Regarding the SV, there was an initial increase within the first four weeks of follow up, that was stable at eight weeks (10 weeks old vs 14 weeks old: p = 0.009, 10 weeks old vs 18 weeks old: p = 0.004, 14 weeks old vs 18 weeks old: p = 0.404, Fig. 2c). As a consequence of the rise in SV, the EF slightly increased over the time course of serial measurements (10 weeks old vs 14 weeks old: p = 0.588, 10 weeks old vs 18 weeks old: p = 0.014, 14 weeks old vs 18 weeks old: p = 0.032, Fig. 2c). Surprisingly, in contrast to male mice, there were no significant cardiac physiology changes in female mice.

Gender-specific alteration in cardiac function parameters over eight weeks of follow up

As compared to female mice, LVMV was significantly higher in male mice at 14 and 18 weeks of age (14 weeks old: male vs female, p = 0.012, 18 weeks old: male vs female, p = 0.003 Fig. 1b left).

Although there was a tendency in male mice towards a lower %IA/g over time, no significant difference between the sexes at the three-time points could be observed. (10 weeks old: male vs female, p = 0.839, 14 weeks old: male vs female, p = 0.969, 18 weeks old: male vs female, p = 0.098 Fig. 1b right).

While EDV over time displayed no gender-specific differences (10 weeks old: male vs female, p = 0.935, 14 weeks old: male vs female, p = 0.754, 18 weeks old: male vs female, p = 0.935, Fig. 2c), there was a significant higher ESV in male compared to female mice at 18 weeks of age (18 weeks old: male vs female, p = 0.003, Fig. 2c), but no significant differences regarding SV at the different time points (10 weeks old: male vs female, p > 0.999, 14 weeks old: male vs female, p = 0.513, 18 weeks old: male vs female, p = 0.596, Fig. 2c). Nonetheless, a significant difference in EF% at 18 weeks of age between the genders could be observed. In contrast to their female counterparts, male mice showed a mean decreased EF by approximately 16% (18 weeks old: male vs female, p = 0.012, Fig. 2c). These findings strongly indicate that the male heart shows distinct cardiac concentric hypertrophy demonstrated by increasing LVMV, increasing ESV, and decreasing EF%. In contrast, female mice's hearts have already reached a stable steady-state at ten weeks of age.

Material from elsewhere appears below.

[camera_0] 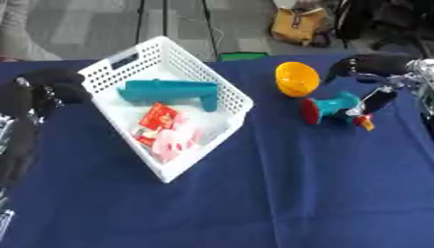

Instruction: Pick up objects on the table and place them in the box.

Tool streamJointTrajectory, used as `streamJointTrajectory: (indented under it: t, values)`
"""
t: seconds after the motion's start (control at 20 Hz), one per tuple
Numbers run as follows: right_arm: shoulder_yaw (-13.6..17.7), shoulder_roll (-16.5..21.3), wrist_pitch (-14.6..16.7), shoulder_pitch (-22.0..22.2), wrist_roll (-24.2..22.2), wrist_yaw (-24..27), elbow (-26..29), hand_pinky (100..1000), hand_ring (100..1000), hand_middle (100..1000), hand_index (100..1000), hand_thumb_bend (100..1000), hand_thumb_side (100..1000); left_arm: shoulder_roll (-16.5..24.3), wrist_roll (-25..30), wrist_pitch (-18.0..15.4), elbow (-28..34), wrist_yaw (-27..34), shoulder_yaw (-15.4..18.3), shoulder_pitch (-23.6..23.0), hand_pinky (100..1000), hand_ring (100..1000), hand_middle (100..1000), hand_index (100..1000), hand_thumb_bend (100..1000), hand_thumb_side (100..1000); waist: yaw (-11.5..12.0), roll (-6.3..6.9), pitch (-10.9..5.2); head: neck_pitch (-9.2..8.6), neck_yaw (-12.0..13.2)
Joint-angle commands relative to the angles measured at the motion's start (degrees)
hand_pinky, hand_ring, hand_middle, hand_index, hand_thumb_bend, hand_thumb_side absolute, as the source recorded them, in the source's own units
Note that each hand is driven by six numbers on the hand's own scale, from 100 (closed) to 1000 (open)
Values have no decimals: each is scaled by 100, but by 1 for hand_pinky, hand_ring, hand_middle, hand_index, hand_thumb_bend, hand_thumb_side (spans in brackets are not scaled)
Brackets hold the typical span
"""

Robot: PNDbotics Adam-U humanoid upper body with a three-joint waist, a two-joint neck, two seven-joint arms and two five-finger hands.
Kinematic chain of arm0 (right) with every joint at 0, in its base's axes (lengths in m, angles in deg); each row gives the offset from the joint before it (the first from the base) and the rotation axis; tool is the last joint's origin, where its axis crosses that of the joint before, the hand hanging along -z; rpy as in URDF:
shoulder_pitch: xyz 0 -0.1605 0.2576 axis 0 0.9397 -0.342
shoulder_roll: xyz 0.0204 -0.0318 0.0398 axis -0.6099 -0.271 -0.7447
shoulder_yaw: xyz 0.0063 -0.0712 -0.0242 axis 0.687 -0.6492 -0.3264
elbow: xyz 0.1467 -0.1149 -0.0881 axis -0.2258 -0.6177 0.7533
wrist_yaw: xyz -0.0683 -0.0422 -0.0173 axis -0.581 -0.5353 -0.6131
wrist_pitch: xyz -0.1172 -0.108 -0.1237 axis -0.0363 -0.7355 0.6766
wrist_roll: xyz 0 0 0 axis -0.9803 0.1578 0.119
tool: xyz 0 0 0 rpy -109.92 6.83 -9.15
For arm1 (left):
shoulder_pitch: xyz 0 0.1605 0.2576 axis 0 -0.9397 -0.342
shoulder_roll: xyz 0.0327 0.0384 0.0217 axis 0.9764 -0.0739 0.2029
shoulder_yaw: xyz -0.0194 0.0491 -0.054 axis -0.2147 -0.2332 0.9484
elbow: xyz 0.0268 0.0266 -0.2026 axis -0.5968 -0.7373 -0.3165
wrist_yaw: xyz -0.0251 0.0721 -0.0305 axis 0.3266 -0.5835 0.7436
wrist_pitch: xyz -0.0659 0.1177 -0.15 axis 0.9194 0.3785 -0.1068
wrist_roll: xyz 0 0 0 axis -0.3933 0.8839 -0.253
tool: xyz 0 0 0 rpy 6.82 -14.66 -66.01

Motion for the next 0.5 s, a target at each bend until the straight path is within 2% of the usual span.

Bodyweight comparison in both sexes during follow up

Before each single PET scan, the mice's body weight was determined. As a result of this the body weight at the serial scans in male (10 weeks old vs 14 weeks old, p = 0.012, 10 weeks old vs 18 weeks old, p < 0.001, 14 weeks old vs 18 weeks old, p = 0.022, Additional file 1: Figure S1 B left) and female mice (10 weeks old vs 14 weeks old, p < 0.001, 10 weeks old: vs 18 weeks old, p < 0.001, 14 weeks old vs 18 weeks old, p = 0.002, Additional file 1: Figure S1 B middle) steadily increased over time. In gender comparisons, the starting body weight in male mice was significantly higher than in the age-matched female counterparts (10 weeks old: male vs female, p < 0.001), and the difference remained constant over the time course of the experiments (18 weeks old: male vs female p < 0.001, Additional file 1: Figure S1 A right). Interestingly, we could also detect a positive correlation of the mice body weight of all animals (male and female mice at 10, 14 and 18 weeks of age) to LVMV (r = 0.6441, p < 0.001, Additional file 1: Figure S1 C).

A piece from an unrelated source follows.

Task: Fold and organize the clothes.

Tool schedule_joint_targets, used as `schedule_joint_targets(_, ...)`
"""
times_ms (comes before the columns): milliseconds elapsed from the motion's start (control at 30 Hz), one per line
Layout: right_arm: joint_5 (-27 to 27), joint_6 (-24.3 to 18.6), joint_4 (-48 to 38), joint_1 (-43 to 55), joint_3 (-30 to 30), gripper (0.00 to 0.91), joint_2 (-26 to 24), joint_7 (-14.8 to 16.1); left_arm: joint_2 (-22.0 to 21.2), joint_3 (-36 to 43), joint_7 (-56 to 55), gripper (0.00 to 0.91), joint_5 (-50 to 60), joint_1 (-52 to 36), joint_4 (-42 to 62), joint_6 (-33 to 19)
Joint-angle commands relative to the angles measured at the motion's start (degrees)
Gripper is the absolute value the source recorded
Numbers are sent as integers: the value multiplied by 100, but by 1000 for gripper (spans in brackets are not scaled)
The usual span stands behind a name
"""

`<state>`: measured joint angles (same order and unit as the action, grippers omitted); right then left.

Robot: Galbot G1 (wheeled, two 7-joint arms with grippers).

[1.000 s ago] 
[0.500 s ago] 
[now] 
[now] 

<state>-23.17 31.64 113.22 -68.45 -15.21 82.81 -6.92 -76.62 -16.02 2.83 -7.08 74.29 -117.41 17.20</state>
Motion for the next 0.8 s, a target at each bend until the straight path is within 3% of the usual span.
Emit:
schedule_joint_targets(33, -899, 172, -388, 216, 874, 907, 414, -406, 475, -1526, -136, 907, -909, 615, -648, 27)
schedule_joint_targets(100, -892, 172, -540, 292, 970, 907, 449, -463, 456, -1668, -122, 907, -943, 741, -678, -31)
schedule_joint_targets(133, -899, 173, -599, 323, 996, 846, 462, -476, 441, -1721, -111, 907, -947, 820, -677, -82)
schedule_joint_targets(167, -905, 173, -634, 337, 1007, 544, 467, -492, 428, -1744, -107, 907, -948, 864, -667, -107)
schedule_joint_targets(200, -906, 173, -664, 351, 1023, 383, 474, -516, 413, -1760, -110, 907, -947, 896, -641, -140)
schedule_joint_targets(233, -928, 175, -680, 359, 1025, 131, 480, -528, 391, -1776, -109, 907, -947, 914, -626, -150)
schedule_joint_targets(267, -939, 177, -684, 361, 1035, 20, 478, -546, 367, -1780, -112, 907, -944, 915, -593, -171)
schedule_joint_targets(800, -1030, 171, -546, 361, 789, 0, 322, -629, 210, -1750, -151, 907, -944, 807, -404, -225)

ECG tracking of both genders showing reduced heart rates in male mice, correlations to the percentage injected activity in the heart and left ventricular metabolic volume

During the gated cardiac PET scan (further explanation in the methodical section), ECG data were recorded (Fig. 3a). As a result of this female mice showed a stable and significantly higher heart rate per minute than their male counterparts (10 weeks old: female: 490.4 ± 28.9 vs male: 402.4 ± 36.5, p < 0.001, Fig. 3b). Furthermore, this difference was statistically stable after the 8th week of the follow up (18 weeks old: female: 453.7 ± 55.2 vs male: 396.8 ± 35.2, p = 0.044, Fig. 3b).

Fig. 3
figure 3

ECG analysis in both genders. a depicts the ECG tracking during the PET scan. Small black crosses in the QRS complex demonstrate the time of the trigger event. b ECG assessment of the heart rate in both genders during the PET scans. c Correlation of heart rate with cardiac LVMV and %IA/g, respectively. All groups n = 7–8 at different time points and cumulative group size in correlations n = 45. All data represent mean ± SD. * p < 0.05, ** p < 0.01, *** p < 0.001.

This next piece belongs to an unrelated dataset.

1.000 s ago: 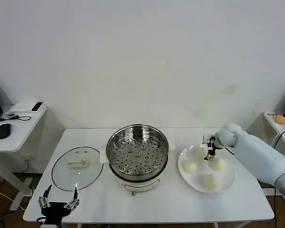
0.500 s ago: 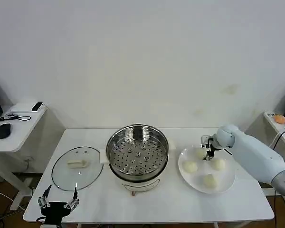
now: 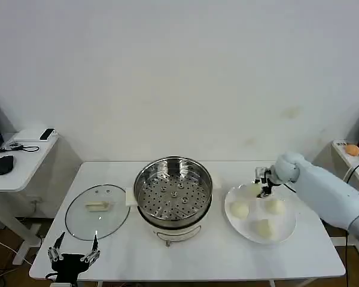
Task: Take steamed baozi put them in steamer then cover it.
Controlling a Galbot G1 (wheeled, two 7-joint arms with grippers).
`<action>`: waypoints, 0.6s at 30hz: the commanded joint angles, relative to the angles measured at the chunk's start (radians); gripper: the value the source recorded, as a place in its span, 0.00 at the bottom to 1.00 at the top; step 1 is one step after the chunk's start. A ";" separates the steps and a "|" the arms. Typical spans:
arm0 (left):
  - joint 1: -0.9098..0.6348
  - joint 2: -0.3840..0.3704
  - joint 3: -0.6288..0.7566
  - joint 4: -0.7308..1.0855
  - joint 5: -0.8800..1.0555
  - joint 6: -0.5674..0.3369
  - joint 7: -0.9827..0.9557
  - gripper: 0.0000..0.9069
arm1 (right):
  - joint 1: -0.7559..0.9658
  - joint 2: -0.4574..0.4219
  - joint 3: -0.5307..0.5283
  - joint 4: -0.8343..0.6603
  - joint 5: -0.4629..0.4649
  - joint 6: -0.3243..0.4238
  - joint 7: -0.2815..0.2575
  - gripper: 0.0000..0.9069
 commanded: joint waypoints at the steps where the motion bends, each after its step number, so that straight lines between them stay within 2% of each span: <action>1: 0.001 0.000 0.001 0.002 -0.002 0.001 0.000 1.00 | 0.218 -0.064 -0.068 0.154 0.129 -0.003 -0.004 0.72; 7: -0.004 -0.003 0.017 -0.004 0.001 0.002 0.000 1.00 | 0.350 0.008 -0.148 0.190 0.213 -0.012 -0.005 0.72; 12: -0.002 -0.009 0.018 -0.009 0.004 0.001 -0.002 1.00 | 0.437 0.097 -0.267 0.231 0.291 -0.011 0.009 0.71; 18: 0.004 -0.005 0.000 -0.013 0.003 0.002 0.000 1.00 | 0.512 0.211 -0.372 0.263 0.309 0.034 0.006 0.72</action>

Furthermore, heart rate showed strong, significant positive correlation with %IA/g (r = 0.518, p < 0.001, Fig. 3c left). In concordance to this observation, the LVMV displays a moderate but significant negative correlation the heart rate (r = −0.486, p < 0.001, Fig. 3c right). Of note, we could detect a statistically significant negative correlation of the documented heart rate to the body weight (r = −0.549, p < 0.001, Additional file 1: Figure S1 D).


In this study, we provide evidence for age-dependent gender-specific differences in murine hearts by small-animal PET imaging.

By primarily assessing the left ventricular metabolic volume, we used a standardized method that provides an efficient and proven surrogate marker of murine heart mass [13]. Our results indicate that male hearts compared to female hearts are bigger in LVMV and that growth of male hearts continues after ten weeks of age. Here we show that the female heart increases only mildly and not statistically significant in the LVMV. Our results mirror human data showing that males' heart mass is up to 15–30% higher [23]. It is known as well that male and female hearts show hypertrophy during ageing [24]. Yet our study did only document the murine early to mid-adulthood.

Regarding the clinically relevant cardiac parameters, the ESV in male increases over time. The SV remains stable, which is in line with the observation of growing male hearts [24]. While the male hearts could become more durable, they are in theory, not dependent on the former ventricle volume to maintain the body perfusion. Therefore, as a consequence, the ejection fraction in male mice would drop. While the female hearts do not increase in LVMV at these stages of age, body mass increases over time. They could depend on more ESV reserve, and therefore, the EF% could increase for adequate organ perfusion.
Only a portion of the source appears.